# Arrgh! Suggestions wanted/needed..



## dawn71 (Aug 29, 2008)

Spike has developed this new habit over the last 2 weeks or so, of getting under his cage liner, and totally destroying/pooping all over everything.. :shock: I can handle that part, but he continuously knocks his water dish over, soaking his liner and everything near the water dish.. I keep refilling the water dish, but a few times I've found it bone dry in the mornings.. I'm afraid that when he knocks it over, and nobodys around to refill it, he'll go thirsty.. and I don't want that.. I have what I thought was a heavy water dish for him.. its one of those Exo-terra ones.. I don't want to resort to a water bottle for him... but thats what its looking like...  


Heeeelp!!!!!!!


----------



## SunRayz (Jan 30, 2009)

I have the same issue with Paco...he would rather be under the liner instead of on top of it. What I did to keep him from tipping over the dishes, is I placed them on a ceramic tile in the corner of the cage. The tile is approximately 6 inches by 8 inches. A bit bigger then I originally wanted, but it does its job very well from keeping the bowls in the upright position. I also place a piece of fleece of it to keep his feet from getting chilled.


----------



## LizardGirl (Aug 25, 2008)

You can move/fold/cut the liner so it isn't under the food/water dishes, that way when he yanks it around it won't be on top sloshing and tipping everywhere. Maybe that would work?


----------



## gyaku (Jul 9, 2009)

My hedgehog doesn't use any liner, though he does like his blue blanket I made him, he never sleeps with out being on it along with being burried in shavings. Should I maybe use a liner?


----------



## raisinsushi (Jun 13, 2009)

gyaku said:


> My hedgehog doesn't use any liner, though he does like his blue blanket I made him, he never sleeps with out being on it along with being burried in shavings. Should I maybe use a liner?


What kind of bedding(shavings) ahve you been using? Liners are the best to use for bedding, a lot of other bedding is bad for their respiratory system.


----------



## silvercat (Oct 24, 2008)

Sylvie dug under the liner the first night she was home (at the breeder she was on shavings). I moved things around so there was something heavy (wheel) in the corner. The other corners I put rocks in to hold the liner down. She's never climbed under since. In her hut she has a shirt, hersleeping bag & fleece strips so tons to climb under in there.


----------



## gyaku (Jul 9, 2009)

I use Aspen shavings for Sonic


----------



## LizardGirl (Aug 25, 2008)

If you can, switching to liners would be a great change. They aren't expensive (just buy em once and wash them from then on), look nice, are easy to spot blood/unusual poop/pee, are easy on a hedgie's respiratory system, etc. Overall they are a great choice.
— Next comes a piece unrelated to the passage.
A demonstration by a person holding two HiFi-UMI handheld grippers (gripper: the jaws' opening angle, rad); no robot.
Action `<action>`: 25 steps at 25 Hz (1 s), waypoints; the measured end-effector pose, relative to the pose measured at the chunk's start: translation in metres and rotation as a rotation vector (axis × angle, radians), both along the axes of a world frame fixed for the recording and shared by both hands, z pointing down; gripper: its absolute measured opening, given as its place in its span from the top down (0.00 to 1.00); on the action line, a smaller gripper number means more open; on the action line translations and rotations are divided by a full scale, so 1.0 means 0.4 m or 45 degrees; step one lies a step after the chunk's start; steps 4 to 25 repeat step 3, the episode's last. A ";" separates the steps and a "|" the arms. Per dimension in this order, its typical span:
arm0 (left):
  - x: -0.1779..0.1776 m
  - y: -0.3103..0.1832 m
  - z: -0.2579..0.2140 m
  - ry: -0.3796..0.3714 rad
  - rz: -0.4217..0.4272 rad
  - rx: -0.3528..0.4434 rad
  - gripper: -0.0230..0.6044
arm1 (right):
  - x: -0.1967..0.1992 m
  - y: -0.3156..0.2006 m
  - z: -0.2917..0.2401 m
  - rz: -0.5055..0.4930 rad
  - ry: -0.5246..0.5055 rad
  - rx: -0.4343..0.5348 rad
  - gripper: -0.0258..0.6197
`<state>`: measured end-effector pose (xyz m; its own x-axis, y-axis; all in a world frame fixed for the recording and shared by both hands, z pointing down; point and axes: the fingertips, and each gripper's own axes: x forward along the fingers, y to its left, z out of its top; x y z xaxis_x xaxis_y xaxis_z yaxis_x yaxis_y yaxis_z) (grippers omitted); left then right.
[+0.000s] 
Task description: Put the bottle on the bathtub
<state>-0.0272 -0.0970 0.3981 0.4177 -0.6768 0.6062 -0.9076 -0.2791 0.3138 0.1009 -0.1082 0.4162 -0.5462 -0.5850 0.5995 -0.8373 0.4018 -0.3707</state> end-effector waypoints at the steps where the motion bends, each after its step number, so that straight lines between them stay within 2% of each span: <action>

If you are worried Sonic won't get to dig in things with liners, you can cut small strips of fleece for him to dig in and put them in his hiding box/igloo.


----------



## gyaku (Jul 9, 2009)

I'll think about it, so far I am trying to litter train him so that his cage is a bit easier to clean.
Sonic seems to be fine with out a liner, and he does sleep on his sonic blue blanket I made him, with out it he hisses and glares at you till you return it. I made it from fleece, and I bough the Sonic and Knuckles emblem from Comics Hobby, I think its fleece, could be wool too.


----------



## dawn71 (Aug 29, 2008)

I have a tile.. I'll try that! I tried folding the liner, but Spike saw that as an opportunity to go under the liner even more lol! :lol: What am I gonna do with my little destructive guy!!
I swear in the mornings, its like 10 hedgehogs were partying it up in the cage - its always a disaster!! :shock:  :mrgreen:


----------



## LizardGirl (Aug 25, 2008)

LOL, sounds like the drunken sailors that routinely visit Reaper's girl's place are coming to visit you! :lol: Inky did the same thing, I never found anything to stop him. When I switched to my new cage I was able to tuck the liners under and finally he stopped doing that.


----------



## gyaku (Jul 9, 2009)

LOL party hogs, sorry I just couldn't resist, that is one of the reason I use shavings over liner, my gerbil was even worse, eventually his house crushed him. He was named Digger since he loved to dig, he did also find a way to get out of the cage and crawl into my bed.


----------



## hedgielover (Oct 30, 2008)

Quigley dug under his liners constantly until I just started putting a second liner bunched up on the other side of his cage from the food. Even with the second one though I occassionally wake up to spilt water and a dry water bowl. I've never seen him show signs of dehydration when he spills his water though. 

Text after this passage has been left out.